I am going through a bit of an obsessive phase of reading and listening to anything that relates to finding ways to increase the Indigenous economy both on and off reserves in Canada. Indigenous entrepreneurs bring unique perspectives and creative talent and products to the Canadian economy. My life’s work involves exploring ways we can increase the Indigenous market share so that it becomes the norm to see thriving Indigenous businesses and investors in the Canadian market economy.
Tidelands. Australian series on Netflix. Since living in Sydney I’ve enjoyed watching Australian shows. This show is about family secrets and how one woman seeks to bring generations-long secrets to light. While the betrayal in this series is painful to watch, I really admire the tenacity of Cal McTeer. She reminds me a little of myself.

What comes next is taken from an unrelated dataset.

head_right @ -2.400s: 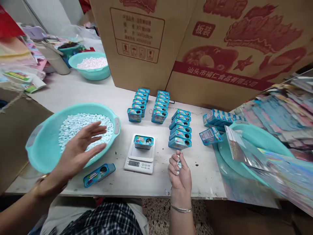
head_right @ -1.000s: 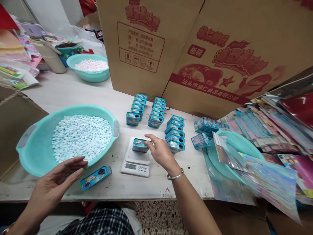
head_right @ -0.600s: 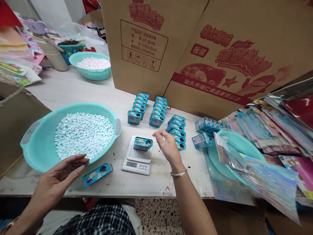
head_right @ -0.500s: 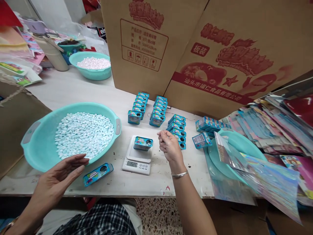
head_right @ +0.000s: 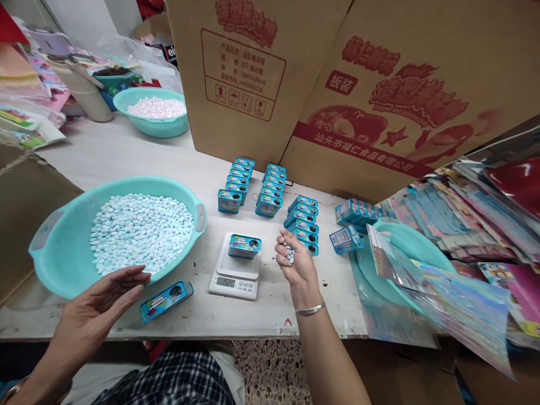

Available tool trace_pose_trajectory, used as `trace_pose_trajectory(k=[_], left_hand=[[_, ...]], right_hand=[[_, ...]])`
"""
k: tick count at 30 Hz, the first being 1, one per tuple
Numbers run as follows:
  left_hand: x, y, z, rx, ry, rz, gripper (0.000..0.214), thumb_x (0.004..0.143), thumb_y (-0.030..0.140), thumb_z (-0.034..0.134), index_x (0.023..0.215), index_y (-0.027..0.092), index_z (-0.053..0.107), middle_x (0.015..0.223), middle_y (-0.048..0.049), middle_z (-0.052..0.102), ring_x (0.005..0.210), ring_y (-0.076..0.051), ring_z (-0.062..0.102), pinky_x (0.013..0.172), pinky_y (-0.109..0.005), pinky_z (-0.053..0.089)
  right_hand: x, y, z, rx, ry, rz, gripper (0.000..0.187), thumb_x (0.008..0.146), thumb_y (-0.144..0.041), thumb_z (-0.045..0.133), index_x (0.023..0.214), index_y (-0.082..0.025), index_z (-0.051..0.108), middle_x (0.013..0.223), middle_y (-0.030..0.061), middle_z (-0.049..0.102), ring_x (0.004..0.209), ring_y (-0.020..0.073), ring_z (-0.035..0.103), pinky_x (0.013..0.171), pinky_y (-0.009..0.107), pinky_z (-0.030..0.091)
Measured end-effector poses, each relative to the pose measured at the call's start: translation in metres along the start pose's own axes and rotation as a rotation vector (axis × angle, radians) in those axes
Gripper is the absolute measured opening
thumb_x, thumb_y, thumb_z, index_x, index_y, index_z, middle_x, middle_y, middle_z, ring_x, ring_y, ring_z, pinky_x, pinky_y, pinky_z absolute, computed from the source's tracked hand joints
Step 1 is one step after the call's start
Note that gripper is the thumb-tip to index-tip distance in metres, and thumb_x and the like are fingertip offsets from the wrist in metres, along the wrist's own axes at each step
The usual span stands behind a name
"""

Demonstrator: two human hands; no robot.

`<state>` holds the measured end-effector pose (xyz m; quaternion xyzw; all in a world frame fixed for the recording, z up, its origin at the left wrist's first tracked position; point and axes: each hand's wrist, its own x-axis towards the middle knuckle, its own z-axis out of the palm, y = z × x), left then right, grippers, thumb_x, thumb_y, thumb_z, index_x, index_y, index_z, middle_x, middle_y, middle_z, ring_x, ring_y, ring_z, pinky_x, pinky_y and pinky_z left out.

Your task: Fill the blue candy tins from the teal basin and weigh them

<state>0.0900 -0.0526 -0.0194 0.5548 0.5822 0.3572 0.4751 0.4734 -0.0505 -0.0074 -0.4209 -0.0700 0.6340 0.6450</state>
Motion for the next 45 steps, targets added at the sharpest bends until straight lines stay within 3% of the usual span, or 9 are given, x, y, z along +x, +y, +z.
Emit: trace_pose_trajectory(k=[4,7,12,16,21,27,36,45], left_hand=[[0.0,-0.002,0.0,0.006,-0.002,-0.009,0.048,0.076,0.05,0.072,0.116,0.025,0.062,0.11,-0.0066,0.071,0.107,-0.027,0.066,0.104,-0.049,0.048],[0.0,-0.004,0.0,0.01,-0.004,-0.009,0.048,0.077,0.05,0.071,0.117,0.025,0.061,0.111,-0.0066,0.07,0.108,-0.027,0.065,0.104,-0.048,0.048],[0.0,-0.007,0.001,0.007,-0.011,0.023,0.047,0.079,0.049,0.07,0.118,0.024,0.061,0.112,-0.0074,0.07,0.11,-0.027,0.063,0.106,-0.049,0.046],[0.0,-0.009,0.001,0.02,-0.002,0.034,0.049,0.078,0.049,0.071,0.118,0.024,0.061,0.112,-0.0076,0.07,0.11,-0.028,0.063,0.105,-0.051,0.046],[0.0,-0.009,0.002,0.019,0.02,0.032,0.049,0.075,0.052,0.072,0.116,0.024,0.062,0.109,-0.0069,0.071,0.108,-0.027,0.065,0.099,-0.047,0.052],[0.0,-0.009,0.003,0.015,0.019,0.034,0.048,0.076,0.051,0.071,0.115,0.024,0.063,0.109,-0.0064,0.071,0.107,-0.026,0.065,0.101,-0.046,0.051],[0.001,-0.009,0.002,-0.001,-0.001,0.055,0.046,0.077,0.049,0.071,0.116,0.024,0.062,0.109,-0.0066,0.071,0.106,-0.025,0.065,0.1,-0.043,0.052],[0.001,-0.008,0.003,-0.001,0.023,0.035,0.048,0.075,0.051,0.072,0.115,0.024,0.063,0.109,-0.0064,0.071,0.107,-0.026,0.065,0.101,-0.045,0.05]], right_hand=[[-0.002,0.003,0.013,-0.336,-0.028,-0.137,0.023,0.076,-0.027,0.074,0.092,-0.017,0.062,0.069,-0.0049,0.051,0.042,0.0014,0.027,0.034,0.012,0.017],[0.0,0.007,0.02,-0.654,-0.078,-0.202,0.027,0.082,-0.044,0.068,0.091,-0.019,0.063,0.065,-0.0054,0.049,0.042,0.003,0.023,0.036,0.017,0.015],[0.001,0.012,0.031,-1.231,-0.084,-0.453,0.032,0.091,-0.05,0.052,0.086,-0.021,0.063,0.06,-0.0037,0.049,0.053,0.0109,0.041,0.05,0.024,0.03],[-0.001,0.016,0.041,-1.481,-0.082,-0.545,0.031,0.094,-0.048,0.047,0.089,-0.022,0.064,0.066,-0.0021,0.06,0.061,0.0137,0.049,0.06,0.026,0.034],[-0.001,0.017,0.044,-1.555,-0.1,-0.542,0.03,0.095,-0.044,0.046,0.094,-0.023,0.067,0.08,0.0004,0.069,0.07,0.0151,0.058,0.065,0.026,0.037],[-0.004,0.014,0.043,-1.666,-0.096,-0.492,0.025,0.094,-0.04,0.049,0.099,-0.024,0.067,0.082,0.0018,0.071,0.072,0.0173,0.06,0.067,0.027,0.037],[-0.009,0.013,0.038,-1.565,-0.062,-0.552,0.028,0.094,-0.043,0.048,0.098,-0.022,0.066,0.079,0.0017,0.07,0.069,0.0168,0.061,0.065,0.027,0.039],[-0.012,0.011,0.04,-1.606,-0.061,-0.566,0.028,0.095,-0.043,0.048,0.1,-0.022,0.067,0.085,0.003,0.072,0.072,0.0174,0.063,0.066,0.027,0.04]])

The Economics of Well Being. Numerous episodes, great podcast. One episode, in particular, stands out. Carol Anne Hilton: Indigenomics and Canada’s $100 Billion Indigenous Economy. It is fascinating to me that, in spite of the treacherous history of Indigenous peoples in this country, we have numerous Indigenous communities working hard to create better economic outcomes for their people.
Why do we not hear more about this in the mainstream media? Keep an eye out for some lofty achievements for increased Indigenous market share in the Canadian economy.